Filter the entries down to the lines holding "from", then copy those lines.

Stored records:
▼
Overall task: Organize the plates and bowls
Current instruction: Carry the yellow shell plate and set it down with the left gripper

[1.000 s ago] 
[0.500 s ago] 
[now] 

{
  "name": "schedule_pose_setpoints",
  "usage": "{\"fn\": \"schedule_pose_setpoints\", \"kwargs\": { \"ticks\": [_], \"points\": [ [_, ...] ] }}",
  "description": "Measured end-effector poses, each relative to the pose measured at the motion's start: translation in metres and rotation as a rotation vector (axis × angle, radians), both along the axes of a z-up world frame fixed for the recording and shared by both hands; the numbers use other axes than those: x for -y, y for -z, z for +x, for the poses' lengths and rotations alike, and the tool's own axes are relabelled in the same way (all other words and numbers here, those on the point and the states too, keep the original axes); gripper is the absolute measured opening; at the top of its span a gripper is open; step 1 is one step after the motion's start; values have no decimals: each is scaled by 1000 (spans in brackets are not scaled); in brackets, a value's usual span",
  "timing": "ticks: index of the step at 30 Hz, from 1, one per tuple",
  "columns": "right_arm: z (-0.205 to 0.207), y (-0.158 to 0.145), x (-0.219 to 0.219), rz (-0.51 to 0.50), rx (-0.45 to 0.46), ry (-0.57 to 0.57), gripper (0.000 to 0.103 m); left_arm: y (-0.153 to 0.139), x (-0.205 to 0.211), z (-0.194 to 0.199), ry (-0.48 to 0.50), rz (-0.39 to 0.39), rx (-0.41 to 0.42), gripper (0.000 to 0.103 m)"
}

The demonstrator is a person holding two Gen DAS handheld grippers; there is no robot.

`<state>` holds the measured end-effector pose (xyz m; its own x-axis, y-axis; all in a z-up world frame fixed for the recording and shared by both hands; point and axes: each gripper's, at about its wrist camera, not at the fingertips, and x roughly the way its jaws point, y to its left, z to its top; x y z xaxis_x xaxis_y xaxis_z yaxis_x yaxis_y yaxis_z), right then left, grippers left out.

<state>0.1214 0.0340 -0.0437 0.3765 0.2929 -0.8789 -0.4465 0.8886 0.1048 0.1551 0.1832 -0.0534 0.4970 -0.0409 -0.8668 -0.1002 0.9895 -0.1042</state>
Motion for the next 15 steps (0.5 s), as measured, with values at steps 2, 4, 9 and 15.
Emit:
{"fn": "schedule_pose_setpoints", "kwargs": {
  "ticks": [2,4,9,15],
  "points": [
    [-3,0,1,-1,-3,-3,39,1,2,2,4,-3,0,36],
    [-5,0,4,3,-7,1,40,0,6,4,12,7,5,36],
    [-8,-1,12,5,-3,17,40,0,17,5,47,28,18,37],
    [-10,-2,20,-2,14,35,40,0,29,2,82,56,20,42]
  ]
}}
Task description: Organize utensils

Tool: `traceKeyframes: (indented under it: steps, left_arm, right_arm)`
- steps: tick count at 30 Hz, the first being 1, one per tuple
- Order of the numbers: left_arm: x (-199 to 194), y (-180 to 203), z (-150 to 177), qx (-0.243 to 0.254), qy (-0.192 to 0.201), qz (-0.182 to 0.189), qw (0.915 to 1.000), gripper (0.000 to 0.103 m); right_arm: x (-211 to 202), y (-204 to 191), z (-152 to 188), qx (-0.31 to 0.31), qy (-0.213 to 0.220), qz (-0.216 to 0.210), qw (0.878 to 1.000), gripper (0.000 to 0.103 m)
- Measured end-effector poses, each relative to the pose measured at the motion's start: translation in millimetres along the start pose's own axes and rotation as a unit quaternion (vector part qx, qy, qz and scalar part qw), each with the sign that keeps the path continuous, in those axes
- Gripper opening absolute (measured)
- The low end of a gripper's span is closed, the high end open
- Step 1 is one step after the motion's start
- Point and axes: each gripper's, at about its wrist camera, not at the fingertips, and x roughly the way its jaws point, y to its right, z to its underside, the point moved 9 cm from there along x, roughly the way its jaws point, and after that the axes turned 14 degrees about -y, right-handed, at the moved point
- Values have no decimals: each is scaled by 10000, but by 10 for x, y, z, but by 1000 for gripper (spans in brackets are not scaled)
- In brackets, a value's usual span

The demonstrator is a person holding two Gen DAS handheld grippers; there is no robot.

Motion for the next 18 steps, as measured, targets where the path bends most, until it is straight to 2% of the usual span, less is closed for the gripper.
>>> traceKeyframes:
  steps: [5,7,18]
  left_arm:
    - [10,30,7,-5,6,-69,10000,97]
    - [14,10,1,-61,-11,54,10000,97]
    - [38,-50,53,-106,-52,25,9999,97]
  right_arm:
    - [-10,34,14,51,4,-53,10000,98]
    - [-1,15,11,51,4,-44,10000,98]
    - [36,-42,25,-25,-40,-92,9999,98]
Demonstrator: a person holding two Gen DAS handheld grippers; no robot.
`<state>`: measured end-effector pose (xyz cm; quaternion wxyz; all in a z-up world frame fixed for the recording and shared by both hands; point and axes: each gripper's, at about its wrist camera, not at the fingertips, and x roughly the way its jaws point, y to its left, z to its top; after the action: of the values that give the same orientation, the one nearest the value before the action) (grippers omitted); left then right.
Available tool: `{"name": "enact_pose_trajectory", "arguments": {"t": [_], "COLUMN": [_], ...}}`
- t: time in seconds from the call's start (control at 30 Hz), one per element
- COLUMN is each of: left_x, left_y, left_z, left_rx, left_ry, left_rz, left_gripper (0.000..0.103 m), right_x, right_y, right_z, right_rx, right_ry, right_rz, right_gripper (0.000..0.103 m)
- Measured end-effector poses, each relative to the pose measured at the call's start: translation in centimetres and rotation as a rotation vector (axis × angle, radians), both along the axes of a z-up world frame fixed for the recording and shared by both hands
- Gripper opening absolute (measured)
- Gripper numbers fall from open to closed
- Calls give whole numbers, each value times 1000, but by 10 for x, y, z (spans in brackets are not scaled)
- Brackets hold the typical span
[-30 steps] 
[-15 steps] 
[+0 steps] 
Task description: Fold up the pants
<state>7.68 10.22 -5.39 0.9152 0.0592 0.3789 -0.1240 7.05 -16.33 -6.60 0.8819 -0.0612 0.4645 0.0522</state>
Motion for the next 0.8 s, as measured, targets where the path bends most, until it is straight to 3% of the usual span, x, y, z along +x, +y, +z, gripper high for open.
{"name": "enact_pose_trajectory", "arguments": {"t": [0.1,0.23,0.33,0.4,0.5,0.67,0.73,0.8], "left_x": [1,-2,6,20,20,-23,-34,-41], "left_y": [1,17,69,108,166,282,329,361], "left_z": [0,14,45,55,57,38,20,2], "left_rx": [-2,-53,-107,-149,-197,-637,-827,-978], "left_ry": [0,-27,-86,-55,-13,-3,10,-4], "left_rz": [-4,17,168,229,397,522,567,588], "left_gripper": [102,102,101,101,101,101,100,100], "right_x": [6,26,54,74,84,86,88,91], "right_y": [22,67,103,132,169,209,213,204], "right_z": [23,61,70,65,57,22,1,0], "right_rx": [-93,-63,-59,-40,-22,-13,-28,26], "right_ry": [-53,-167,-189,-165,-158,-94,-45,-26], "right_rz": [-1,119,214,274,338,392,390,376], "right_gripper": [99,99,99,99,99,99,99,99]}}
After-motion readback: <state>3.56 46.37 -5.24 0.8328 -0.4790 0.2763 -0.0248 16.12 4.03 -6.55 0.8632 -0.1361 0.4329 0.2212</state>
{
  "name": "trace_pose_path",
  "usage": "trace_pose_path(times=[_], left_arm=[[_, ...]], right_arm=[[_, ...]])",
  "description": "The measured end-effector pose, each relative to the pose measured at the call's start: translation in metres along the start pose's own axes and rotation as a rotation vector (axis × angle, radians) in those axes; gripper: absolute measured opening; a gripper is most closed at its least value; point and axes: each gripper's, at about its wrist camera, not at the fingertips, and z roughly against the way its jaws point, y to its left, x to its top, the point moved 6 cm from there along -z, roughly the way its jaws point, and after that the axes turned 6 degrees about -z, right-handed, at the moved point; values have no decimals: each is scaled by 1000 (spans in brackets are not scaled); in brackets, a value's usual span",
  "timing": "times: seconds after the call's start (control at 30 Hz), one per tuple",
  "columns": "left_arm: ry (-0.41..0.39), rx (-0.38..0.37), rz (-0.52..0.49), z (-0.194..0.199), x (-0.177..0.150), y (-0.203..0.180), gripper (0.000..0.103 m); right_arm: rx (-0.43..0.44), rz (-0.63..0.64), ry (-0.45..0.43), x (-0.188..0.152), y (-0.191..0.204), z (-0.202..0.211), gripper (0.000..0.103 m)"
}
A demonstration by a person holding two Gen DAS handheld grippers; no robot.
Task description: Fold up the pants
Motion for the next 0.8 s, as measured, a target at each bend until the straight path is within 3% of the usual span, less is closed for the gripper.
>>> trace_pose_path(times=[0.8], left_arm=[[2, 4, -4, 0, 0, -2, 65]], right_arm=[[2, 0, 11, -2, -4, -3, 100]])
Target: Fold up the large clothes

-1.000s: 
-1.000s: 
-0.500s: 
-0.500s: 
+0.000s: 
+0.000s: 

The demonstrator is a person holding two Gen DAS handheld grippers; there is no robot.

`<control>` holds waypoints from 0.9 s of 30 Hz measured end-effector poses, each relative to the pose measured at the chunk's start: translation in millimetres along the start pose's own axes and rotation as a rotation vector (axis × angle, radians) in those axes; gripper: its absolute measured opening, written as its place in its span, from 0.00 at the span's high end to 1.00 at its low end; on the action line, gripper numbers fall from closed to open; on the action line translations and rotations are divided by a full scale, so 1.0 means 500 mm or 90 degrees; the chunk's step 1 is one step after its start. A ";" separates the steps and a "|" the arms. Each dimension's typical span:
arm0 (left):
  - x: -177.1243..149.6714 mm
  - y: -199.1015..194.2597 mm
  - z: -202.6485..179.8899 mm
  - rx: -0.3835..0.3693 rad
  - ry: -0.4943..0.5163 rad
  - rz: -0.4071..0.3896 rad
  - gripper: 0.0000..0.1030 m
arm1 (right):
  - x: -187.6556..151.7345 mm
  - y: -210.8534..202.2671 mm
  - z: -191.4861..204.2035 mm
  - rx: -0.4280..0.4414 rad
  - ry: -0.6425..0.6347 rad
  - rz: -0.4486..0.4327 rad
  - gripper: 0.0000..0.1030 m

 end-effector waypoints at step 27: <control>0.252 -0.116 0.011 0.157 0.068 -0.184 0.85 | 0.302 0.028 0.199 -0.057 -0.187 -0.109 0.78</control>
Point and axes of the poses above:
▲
ANSWER SECTION:
  "timing": "ticks: index of the step at 30 Hz, from 1, one per tuple",
- Point and axes: each gripper's, at about its wrist camera, not at the fingertips, and x roughly the way its jaws point, y to its right, z to its underside, the point moved 9 cm from there along x, roughly the way its jaws point, and after that the axes turned 14 degrees about -y, right-handed, at the moved point
- t: time in seconds from the call's start (control at 30 Hz), one per element
- Gripper numbers fall from open to closed
  "description": "The measured end-effector pose, each relative to the pose measured at the call's start: translation in metres along the start pose's own axes and rotation as a rotation vector (axis × angle, radians) in those axes; gripper: absolute measured opening; a gripper is most closed at its least value; point and axes: each gripper's, at about its wrist camera, not at the fingertips, and z roughly against the way its jaws point, y to its left, x to its top, the point moved 6 cm from there along -z, roughly the way its jaws point, and after that the axes turned 6 degrees about -z, right-handed, at the moved point; values have no decimals: each is scaled by 1000 (spans in brackets are not scaled); in brackets, a value's usual span",
`<control>` holds waypoints from 0.9 s of 30 Hz measured end-effector poses, each relative to the pose measured at the chunk's start: translation in millimetres along the start pose's own axes and rotation as a rotation vector (axis × angle, radians) in those axes; gripper: its absolute measured opening, written as its place in its span, from 0.00 at the span's high end to 1.00 at its low end; on the action line, gripper numbers fall from closed to open; on the action line translations and rotations are divided by a full scale, so 1.0 means 500 mm or 90 degrees; the chunk's step 1 is one step after its start. A ";" separates the steps and a "|" the arms. Each dimension's typical span:

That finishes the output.